「……なんで」
「土手のとこに行ったら、ニジコさんが歩かなくなって。どうしたの?ってきいたら、おどろいた顔をしたまま何も言わないんだ。なんか不吉な予感がしたから、ニジコさんの手を引いて帰ってきた」
「…………」
「……きおくがもどってほしくないな」
「どうして」
「だって、きおくがもどったら帰っちゃうでしょ?」
「……ああ」
「土手のとこに行かなきゃよかった……」
落ち込んだ大輝の様子を背中に感じていた。
虹子は客間に籠っていた。虹子の判断に任せようと思い、声を掛けなかった。
ところが、昼近くになると、何事も無かったかのように虹子が台所にやって来た。テーブルでお茶を飲んでいた俺は、前で宿題をしていた大輝と共に虹子の挙動を目で追っていた。
「お昼は何にしようか……」
冷蔵庫を覗きながら、虹子が独り言のように言った。
「ナポリタンと素うどん、どっちがいい?素うどんがいい人」
虹子が俺たちを見ながら聞いた。俺が挙手した。
「ナポリタンがいい人」
「ハイハイっ!」
大輝が手を挙げると、虹子も挙げた。
「二対一でナポリタンに決まりました」
虹子はそう言って、前掛けをすると、手を洗った。
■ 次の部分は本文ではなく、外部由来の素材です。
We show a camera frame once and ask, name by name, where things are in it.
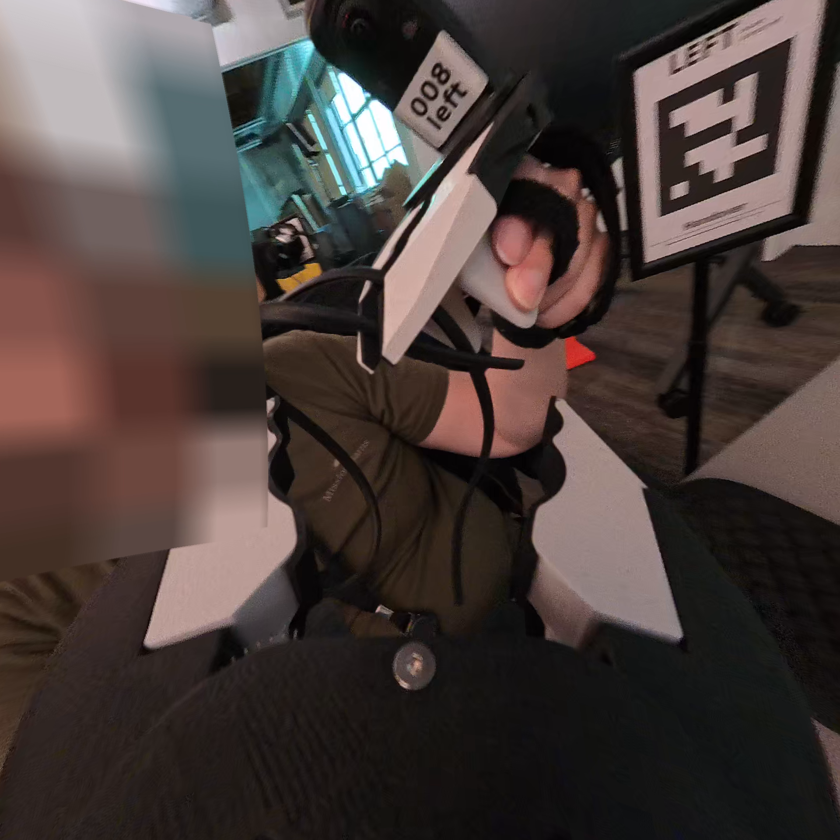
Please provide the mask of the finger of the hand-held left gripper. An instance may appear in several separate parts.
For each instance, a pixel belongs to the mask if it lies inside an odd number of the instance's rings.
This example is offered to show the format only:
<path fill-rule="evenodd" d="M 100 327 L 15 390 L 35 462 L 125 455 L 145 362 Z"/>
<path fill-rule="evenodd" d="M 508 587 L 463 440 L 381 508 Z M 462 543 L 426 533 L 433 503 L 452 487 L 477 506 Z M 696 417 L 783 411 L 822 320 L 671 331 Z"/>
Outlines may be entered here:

目の前には、大輝の笑顔があった。
それから間も無くしてだった。虹子は居間の掃除をしていた。
「こんにちはっ!」
声と同時に戸が開いた。
「はーいっ」
書斎から玄関を覗くと、駐在所の西山巡査だった。
「先生、どうも、こんにちは」
「あ、こんにちは」
俺が挨拶すると、居間から虹子が玄関を覗いた。西山を見た途端、慌てて奥に引っ込んだ。
「どなたですか?」
虹子のことを西山が尋ねた。
「あ……姪っ子です」
虹子の挙動で、何かしら不安を感じた俺は、咄嗟に出任せを言った。
「ほーう、姪っ子さんがいらしてたんですかぁ……忙しいとこすまんです。実は先月になりますが、この先の渓流のとこに老人が倒れてまして。今、〈白井医院〉に入院してるんですが、どうも記憶をなくしてるみたいでな」
「!……」
「名前も住所も思い出せん状態で。何か犯罪に巻き込まれたんではないかと、事件と事故の両面から捜査してるんですが、何か変わったことや気付いたことは無いかと思って訪ねた次第です」
「さあ……特に変わったことは無いですね。姪っ子が遊びに来たのは今週ですし」
その老人と虹子の繋がりを避けるために、故意に虹子の来た日を偽った。
「いつものように、執筆に追われている毎日です」
「そうですか。じゃ、何か気付いたことや思い出したがありましたら電話を頼みます」
西山が背を向けた。
「分かりました。ご苦労さまです」
……その老人と虹子とは何か関係があるのだろうか。